▸ Brief
Output the full listing exactly as written, with no pictures in it.

▸ Dataset content
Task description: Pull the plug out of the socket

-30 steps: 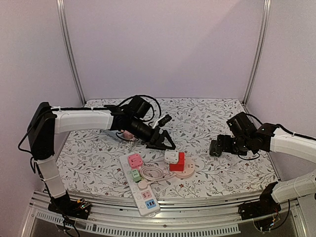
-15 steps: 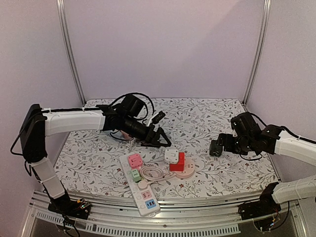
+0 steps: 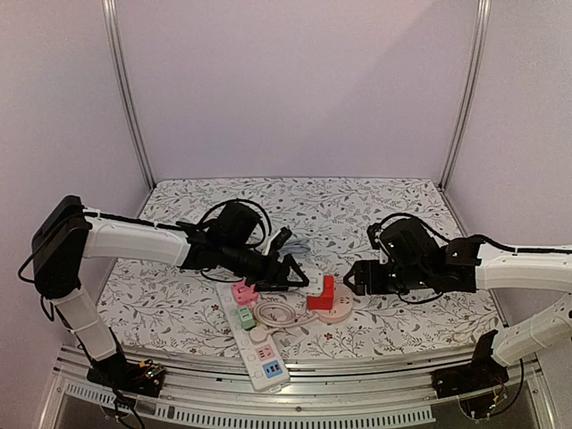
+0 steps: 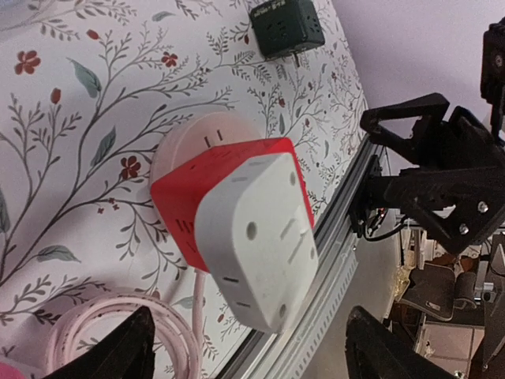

▸ Result
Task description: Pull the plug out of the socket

-30 steps: 
-15 steps: 
+0 steps: 
+0 steps: 

Nothing further belongs to this answer.